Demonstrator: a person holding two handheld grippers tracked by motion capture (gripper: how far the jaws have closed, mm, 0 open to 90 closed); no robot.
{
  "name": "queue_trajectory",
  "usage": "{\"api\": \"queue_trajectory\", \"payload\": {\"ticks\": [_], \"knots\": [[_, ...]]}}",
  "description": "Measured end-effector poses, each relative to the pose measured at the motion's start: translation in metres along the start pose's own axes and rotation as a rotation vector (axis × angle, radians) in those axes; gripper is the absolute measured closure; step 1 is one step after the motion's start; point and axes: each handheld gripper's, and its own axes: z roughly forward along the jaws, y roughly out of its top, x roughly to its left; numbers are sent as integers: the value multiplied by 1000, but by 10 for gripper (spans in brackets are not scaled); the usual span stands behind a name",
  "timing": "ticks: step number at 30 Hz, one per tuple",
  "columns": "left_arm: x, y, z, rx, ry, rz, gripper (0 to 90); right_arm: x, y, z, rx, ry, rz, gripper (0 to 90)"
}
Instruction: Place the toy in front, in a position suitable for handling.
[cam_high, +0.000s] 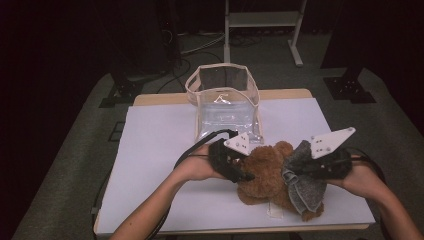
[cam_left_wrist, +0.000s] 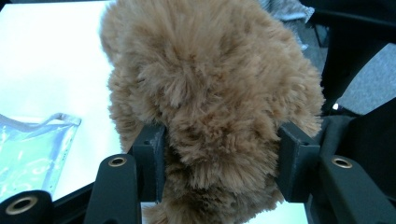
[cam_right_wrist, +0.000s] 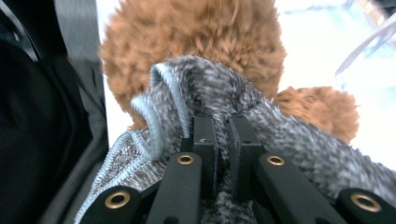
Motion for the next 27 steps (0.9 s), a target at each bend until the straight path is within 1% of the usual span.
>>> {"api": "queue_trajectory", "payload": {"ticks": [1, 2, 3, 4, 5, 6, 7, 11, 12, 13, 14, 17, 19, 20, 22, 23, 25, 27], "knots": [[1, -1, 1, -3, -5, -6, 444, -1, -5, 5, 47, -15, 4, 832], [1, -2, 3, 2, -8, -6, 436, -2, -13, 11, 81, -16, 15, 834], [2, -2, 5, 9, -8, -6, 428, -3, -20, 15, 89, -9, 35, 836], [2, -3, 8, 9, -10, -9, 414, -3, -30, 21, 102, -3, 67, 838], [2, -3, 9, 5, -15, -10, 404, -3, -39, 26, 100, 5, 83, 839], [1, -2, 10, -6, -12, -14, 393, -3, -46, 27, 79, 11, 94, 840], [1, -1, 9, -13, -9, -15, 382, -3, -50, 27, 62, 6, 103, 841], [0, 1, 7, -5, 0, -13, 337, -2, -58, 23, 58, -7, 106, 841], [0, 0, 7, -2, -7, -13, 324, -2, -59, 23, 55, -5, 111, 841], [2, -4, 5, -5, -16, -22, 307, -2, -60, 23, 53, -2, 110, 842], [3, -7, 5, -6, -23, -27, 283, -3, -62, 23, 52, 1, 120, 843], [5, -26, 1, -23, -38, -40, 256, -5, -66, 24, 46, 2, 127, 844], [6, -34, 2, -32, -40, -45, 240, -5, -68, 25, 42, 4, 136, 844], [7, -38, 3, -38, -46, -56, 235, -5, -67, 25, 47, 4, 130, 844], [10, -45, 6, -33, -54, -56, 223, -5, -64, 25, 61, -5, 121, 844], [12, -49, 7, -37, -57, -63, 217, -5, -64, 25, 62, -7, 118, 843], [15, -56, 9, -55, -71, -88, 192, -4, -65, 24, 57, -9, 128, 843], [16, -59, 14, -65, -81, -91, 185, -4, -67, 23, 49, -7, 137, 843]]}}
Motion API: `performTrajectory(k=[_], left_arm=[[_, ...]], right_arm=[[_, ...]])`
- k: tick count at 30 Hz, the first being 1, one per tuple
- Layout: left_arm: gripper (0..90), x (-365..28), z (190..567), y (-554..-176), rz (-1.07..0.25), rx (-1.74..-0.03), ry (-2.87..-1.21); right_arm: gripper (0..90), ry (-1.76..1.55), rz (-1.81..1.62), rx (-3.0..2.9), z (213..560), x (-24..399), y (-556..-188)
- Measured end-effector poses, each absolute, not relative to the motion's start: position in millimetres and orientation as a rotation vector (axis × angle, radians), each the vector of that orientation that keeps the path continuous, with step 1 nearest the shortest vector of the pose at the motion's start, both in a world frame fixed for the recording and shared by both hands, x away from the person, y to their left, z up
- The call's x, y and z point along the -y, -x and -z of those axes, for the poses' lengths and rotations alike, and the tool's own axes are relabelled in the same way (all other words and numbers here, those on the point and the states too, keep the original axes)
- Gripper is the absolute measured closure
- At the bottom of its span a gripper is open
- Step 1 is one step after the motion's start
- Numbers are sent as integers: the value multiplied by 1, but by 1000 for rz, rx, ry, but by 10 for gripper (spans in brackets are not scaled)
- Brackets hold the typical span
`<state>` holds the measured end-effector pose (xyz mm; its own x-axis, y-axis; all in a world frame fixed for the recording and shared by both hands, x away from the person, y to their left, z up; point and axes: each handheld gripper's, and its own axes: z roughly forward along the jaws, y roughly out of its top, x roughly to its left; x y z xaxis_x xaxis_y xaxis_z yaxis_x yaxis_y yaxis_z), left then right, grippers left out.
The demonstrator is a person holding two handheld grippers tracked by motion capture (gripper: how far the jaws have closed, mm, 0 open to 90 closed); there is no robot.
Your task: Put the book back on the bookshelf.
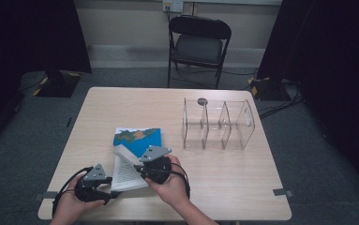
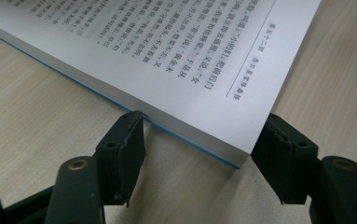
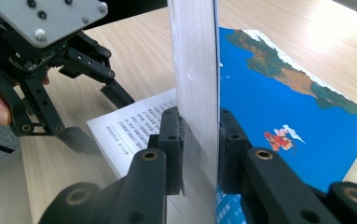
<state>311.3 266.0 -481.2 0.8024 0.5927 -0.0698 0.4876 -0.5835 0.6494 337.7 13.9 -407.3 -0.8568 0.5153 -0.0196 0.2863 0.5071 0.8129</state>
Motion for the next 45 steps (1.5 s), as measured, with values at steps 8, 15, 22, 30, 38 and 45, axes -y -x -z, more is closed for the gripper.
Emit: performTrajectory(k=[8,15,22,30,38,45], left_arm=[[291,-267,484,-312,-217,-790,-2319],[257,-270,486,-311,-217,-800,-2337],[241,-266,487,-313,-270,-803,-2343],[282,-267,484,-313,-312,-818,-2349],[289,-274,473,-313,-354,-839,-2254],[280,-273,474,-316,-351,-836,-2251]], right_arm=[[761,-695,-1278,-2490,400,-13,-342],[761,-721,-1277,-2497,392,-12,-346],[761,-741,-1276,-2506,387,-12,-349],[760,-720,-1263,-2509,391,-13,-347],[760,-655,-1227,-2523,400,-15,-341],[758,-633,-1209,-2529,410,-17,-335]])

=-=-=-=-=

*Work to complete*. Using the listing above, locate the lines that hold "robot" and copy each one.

*Result*.
Demonstrator: a person holding two handheld grippers tracked by motion capture (gripper: how far the jaws have closed, mm, 0 open to 90 closed); no robot.
The demonstrator is a person holding two handheld grippers tracked by motion capture (gripper: how far the jaws have closed, mm, 0 open to 90 closed); there is no robot.

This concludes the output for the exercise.